Mitos que comemos
Será a frutose um novo veneno?
O chamado “açúcar da fruta” é um dos mais recentes “sacos de pancada” devido aos seus alegados efeitos prejudiciais na saúde
Uma das “infelizes” modas do momento nas ciências da nutrição passa por isolar um determinado nutriente ou constituinte de um alimento e extrapolar os efeitos que este poderá ter na nossa saúde, descontextualizando-o da sua matriz alimentar original.
Lactose, glúten, ácidos gordos saturados, são vários exemplos deste falacioso exercício, mas o que hoje nos traz aqui é a frutose.
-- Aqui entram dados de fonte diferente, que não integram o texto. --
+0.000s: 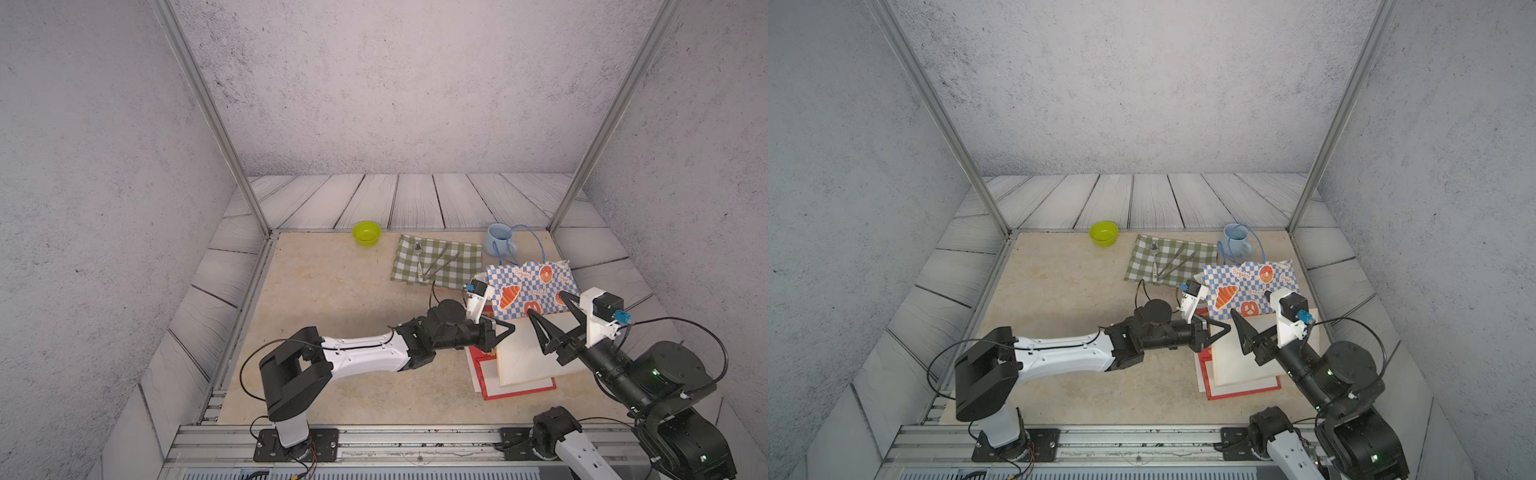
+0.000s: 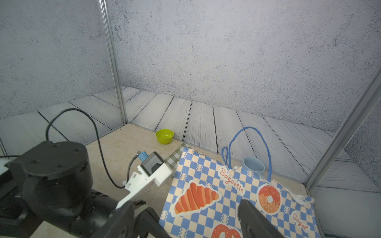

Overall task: Put away the paper bag
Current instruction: Place the paper bag at the center of the board.

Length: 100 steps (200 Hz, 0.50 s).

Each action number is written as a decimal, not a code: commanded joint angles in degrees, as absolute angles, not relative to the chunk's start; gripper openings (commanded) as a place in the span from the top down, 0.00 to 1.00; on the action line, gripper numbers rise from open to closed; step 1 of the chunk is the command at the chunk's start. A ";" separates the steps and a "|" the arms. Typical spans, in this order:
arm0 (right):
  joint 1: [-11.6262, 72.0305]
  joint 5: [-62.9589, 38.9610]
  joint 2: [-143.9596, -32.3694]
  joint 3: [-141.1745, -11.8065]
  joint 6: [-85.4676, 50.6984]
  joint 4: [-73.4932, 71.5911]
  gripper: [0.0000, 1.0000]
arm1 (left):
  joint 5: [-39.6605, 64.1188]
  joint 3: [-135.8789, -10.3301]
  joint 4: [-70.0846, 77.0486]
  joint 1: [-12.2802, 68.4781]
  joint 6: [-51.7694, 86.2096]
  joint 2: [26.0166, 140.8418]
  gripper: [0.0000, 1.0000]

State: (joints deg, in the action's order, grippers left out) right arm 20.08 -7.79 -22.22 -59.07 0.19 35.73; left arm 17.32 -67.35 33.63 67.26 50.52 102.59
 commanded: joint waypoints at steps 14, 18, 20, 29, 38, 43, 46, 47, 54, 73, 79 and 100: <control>20.07 -6.58 -20.48 -58.37 -0.68 34.04 0.20 | 14.59 -70.54 36.39 67.68 58.59 108.30 1.00; 20.12 -6.35 -20.43 -58.36 -0.78 34.08 0.20 | 13.95 -70.45 36.39 67.65 59.18 108.59 1.00; 20.08 -6.16 -20.40 -58.29 -0.83 34.10 0.20 | 13.66 -70.37 36.28 67.60 59.42 108.69 1.00; 20.12 -5.36 -20.30 -58.19 -1.30 34.18 0.20 | 12.34 -70.29 34.81 67.68 60.70 109.05 1.00; 20.06 -4.37 -20.30 -58.19 -2.38 34.67 0.20 | 11.54 -70.31 33.33 67.71 61.78 109.40 1.00; 20.10 -4.03 -20.30 -58.14 -2.94 35.02 0.20 | 11.43 -70.23 33.25 67.68 62.22 109.65 1.00; 20.11 -3.96 -20.30 -58.09 -3.19 35.17 0.20 | 11.48 -70.15 33.25 67.71 62.46 109.83 1.00; 20.08 -4.00 -20.26 -58.09 -3.27 35.25 0.20 | 11.45 -70.10 33.24 67.69 62.61 109.89 1.00; 20.11 -4.09 -20.07 -57.86 -3.73 35.38 0.20 | 11.30 -69.97 33.21 67.76 63.07 110.34 1.00; 20.10 -3.63 -19.06 -56.92 -4.52 34.96 0.20 | 11.02 -69.48 31.93 67.55 63.07 111.73 1.00; 20.07 -3.47 -18.86 -56.74 -4.60 34.89 0.20 | 11.10 -69.29 31.71 67.47 63.36 112.24 1.00; 20.09 -3.33 -18.72 -56.68 -4.58 35.22 0.20 | 12.06 -68.16 31.83 66.98 65.11 113.58 1.00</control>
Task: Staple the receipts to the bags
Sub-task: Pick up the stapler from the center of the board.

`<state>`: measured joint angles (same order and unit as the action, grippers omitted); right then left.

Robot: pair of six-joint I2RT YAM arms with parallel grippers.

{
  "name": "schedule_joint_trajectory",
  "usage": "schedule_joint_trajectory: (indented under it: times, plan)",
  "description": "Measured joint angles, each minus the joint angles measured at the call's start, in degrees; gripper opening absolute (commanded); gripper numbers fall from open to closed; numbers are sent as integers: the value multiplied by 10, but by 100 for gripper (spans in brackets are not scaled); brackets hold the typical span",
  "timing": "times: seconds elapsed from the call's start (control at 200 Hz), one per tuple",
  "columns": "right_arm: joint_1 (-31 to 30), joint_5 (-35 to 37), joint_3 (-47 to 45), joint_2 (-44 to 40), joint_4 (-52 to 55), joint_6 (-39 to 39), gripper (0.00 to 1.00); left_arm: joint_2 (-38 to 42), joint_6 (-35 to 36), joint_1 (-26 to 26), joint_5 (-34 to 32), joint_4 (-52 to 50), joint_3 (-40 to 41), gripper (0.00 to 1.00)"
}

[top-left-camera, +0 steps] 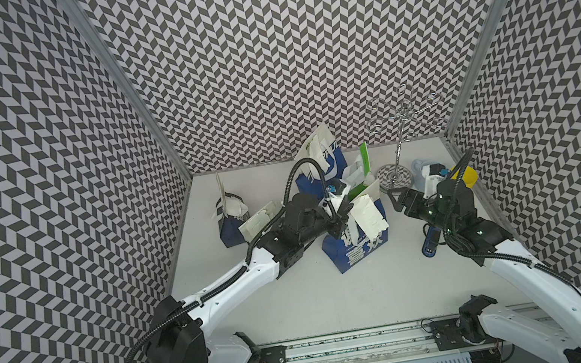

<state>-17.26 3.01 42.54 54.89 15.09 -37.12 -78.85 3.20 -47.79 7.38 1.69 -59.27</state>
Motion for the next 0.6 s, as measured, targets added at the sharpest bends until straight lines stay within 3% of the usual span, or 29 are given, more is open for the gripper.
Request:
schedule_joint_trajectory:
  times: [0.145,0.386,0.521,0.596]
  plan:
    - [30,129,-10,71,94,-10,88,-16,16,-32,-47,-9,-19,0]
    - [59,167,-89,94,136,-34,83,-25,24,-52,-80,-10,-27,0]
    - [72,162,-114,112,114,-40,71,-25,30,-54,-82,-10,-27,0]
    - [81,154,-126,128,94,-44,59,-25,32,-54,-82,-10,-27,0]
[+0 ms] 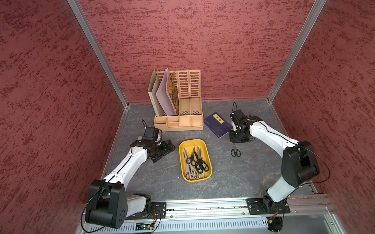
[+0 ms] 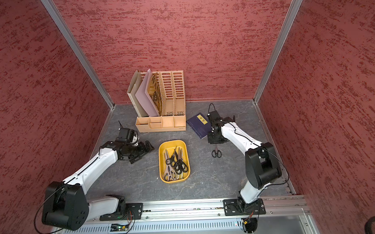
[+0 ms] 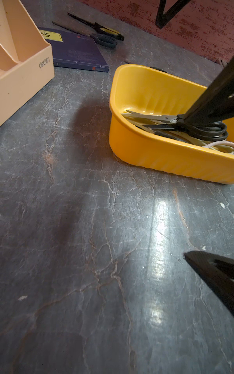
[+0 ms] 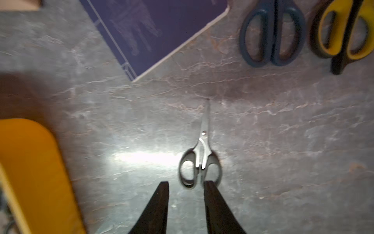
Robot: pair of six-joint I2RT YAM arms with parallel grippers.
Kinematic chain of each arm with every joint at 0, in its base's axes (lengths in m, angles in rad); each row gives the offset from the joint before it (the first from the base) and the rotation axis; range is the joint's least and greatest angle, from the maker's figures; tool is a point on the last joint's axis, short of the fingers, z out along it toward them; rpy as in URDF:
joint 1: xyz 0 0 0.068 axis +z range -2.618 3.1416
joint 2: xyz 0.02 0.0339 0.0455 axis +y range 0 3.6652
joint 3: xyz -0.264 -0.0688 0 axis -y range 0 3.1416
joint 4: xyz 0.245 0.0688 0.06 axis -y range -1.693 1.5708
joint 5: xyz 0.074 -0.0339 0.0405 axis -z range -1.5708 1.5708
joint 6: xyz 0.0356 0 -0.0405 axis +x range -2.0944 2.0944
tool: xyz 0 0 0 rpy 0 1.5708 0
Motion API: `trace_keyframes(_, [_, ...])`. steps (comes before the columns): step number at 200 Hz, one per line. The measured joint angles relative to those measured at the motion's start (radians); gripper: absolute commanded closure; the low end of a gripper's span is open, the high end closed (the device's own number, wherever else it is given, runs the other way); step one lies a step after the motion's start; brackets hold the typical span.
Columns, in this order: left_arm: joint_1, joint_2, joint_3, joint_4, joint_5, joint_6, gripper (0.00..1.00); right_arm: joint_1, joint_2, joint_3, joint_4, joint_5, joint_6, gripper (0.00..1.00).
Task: Take the scissors out of the storage box
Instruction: Place the scissors at the center of the board, then pick up the scissors from the storage box.
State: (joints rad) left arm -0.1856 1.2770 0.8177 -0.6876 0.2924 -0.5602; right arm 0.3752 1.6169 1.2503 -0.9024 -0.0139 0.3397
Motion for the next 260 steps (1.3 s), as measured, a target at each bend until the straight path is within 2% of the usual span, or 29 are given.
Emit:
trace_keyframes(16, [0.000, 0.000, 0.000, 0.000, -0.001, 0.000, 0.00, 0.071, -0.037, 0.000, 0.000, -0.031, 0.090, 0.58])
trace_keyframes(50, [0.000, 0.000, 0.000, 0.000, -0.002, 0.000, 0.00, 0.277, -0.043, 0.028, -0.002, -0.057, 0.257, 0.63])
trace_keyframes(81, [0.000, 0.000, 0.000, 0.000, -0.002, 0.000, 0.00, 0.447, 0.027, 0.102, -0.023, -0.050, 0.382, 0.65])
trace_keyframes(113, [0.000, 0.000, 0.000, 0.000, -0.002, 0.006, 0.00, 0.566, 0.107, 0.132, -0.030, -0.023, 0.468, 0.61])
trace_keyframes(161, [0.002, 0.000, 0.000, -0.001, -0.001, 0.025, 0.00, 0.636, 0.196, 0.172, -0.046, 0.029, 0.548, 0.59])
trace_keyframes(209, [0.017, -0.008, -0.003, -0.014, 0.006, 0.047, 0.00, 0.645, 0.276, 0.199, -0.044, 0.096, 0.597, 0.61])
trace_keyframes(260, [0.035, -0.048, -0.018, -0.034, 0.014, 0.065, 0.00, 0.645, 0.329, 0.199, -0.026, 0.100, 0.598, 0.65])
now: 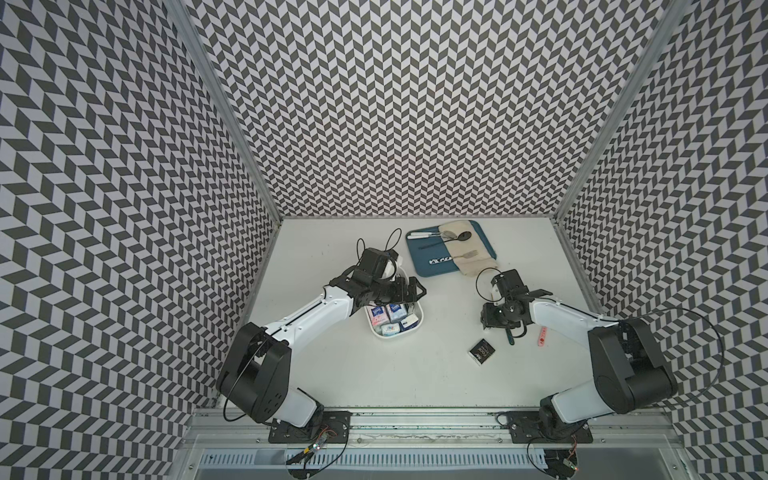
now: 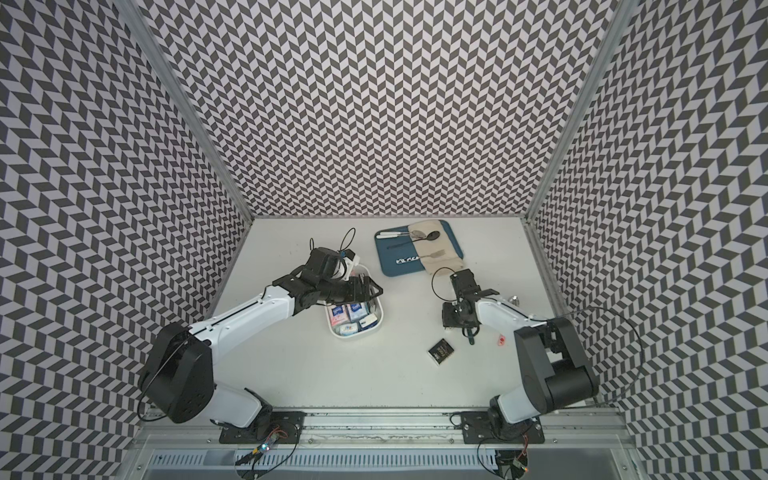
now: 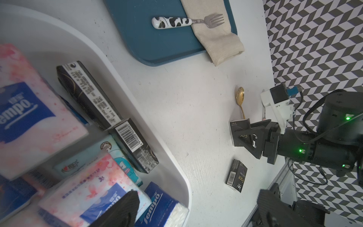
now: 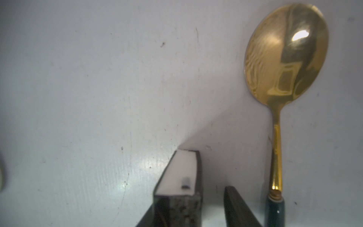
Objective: Put the pocket tissues into the storage box
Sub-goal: Pick up the pocket tissues from the center of the board, then place the pocket tissues in the storage box.
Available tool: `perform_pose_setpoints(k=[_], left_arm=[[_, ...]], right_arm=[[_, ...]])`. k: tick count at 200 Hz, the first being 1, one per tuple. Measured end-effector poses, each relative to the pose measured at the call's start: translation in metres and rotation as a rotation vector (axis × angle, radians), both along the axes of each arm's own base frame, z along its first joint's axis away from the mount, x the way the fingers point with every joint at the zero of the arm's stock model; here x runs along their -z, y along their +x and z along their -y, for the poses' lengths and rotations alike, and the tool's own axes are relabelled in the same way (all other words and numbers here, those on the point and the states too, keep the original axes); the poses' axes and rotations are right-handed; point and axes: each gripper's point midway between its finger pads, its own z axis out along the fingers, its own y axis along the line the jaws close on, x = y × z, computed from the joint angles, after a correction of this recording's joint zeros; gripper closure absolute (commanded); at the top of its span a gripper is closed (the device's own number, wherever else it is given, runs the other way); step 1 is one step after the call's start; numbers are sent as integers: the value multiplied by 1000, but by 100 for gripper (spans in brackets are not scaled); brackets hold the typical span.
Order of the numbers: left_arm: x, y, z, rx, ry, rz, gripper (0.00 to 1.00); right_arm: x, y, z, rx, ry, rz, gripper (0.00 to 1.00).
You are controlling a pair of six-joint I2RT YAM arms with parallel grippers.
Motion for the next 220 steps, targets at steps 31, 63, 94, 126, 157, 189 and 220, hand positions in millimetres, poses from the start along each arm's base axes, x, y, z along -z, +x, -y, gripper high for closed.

O “açúcar da fruta” como todos o conhecemos, é um dos mais recentes “sacos de pancada” devido aos seus alegados efeitos deletérios na nossa saúde.
Nos EUA esta questão ganhou um especial relevo dado que grande parte dos refrigerantes utiliza como fonte de “açúcar” o xarope de milho rico em frutose, em vez da “nossa” sacarose. Ainda assim, apesar de podermos ficar confundidos com o nome, este xarope apenas possui 55% de frutose, pouco mais do que o açúcar normal (que tem 50% de frutose). Chegamos aqui a um ponto fulcral na compreensão do papel da frutose na nossa alimentação: a frutose não é apenas o “açúcar da fruta”, mas sim metade do açúcar “normal” que consumimos em refrigerantes, bolos, bolachas e afins.
Mas então o que terá a frutose que a torna tão temida? Do ponto de vista metabólico um consumo excessivo de frutose é de facto capaz de induzir algumas alterações menos positivas como o aumento dos triglicerídeos e resistência à insulina, aumento dos níveis de ácido úrico e alterações negativas do perfil lipídico mesmo em crianças. Em boa verdade muitos destes efeitos carecem de consolidação quando se passam de ratinhos para pessoas, onde um consumo de 50 gramas diárias de frutose não parece interferir com o controlo glicémico e perfil lipídico.
Há ainda assim que reconhecer que é bastante fácil chegarmos a este valor “apenas” com a fruta (3 peças são o suficiente), sendo que todo o açúcar de adição também contribui para este “limite”. Ou seja, no que a fruta diz respeito, a nossa visão deverá ser bastante equilibrada, pois a frutose não deverá ser um argumento desculpabilizador para o seu baixo consumo, nem as suas vitaminas e fibra um paraíso para o seu consumo excessivo.
Aquilo que podemos afirmar com toda a certeza é que a fruta é sem dúvida a fonte mais inocente de frutose que pode existir ao nosso dispor, e como tal deve aproveitar todas as vitaminas, minerais, fibra e antioxidantes que ela possui, algo que já não se pode dizer quando a desidratamos ou concentramos e retiramos tudo ou quase tudo o que de bom ela possui. Como tal, compotas, doces, e frutos secos (entenda-se passas, banana desidratada, alperces e figos secos, etc…) são pouco mais do que concentrados de frutose preservando pouco ou nada da sua versão original.
Já se for um fervoroso adepto dos “sumos detox”, então beba-os de imediato, com o aproveitamento total de todas as fibras e cascas (quando comestíveis) e com muito mais legumes e hortaliças do que fruta. É que os primeiros têm tudo o que a fruta tem, menos a frutose… o melhor de dois mundos portanto!
Take home messages:
- Não se preocupe com a frutose mas sim com o açúcar e todas as suas fontes que impliquem um “vazio” nutricional como refrigerantes, bolachas, bolos, guloseimas e afins.
- A fruta é um excelente alimento, mas numa escala “macro” não deixa de ser água e açúcar, por isso se é daquelas pessoas que come mais do que 4 peças de fruta por dia, não lhe faria mal reduzir esse consumo.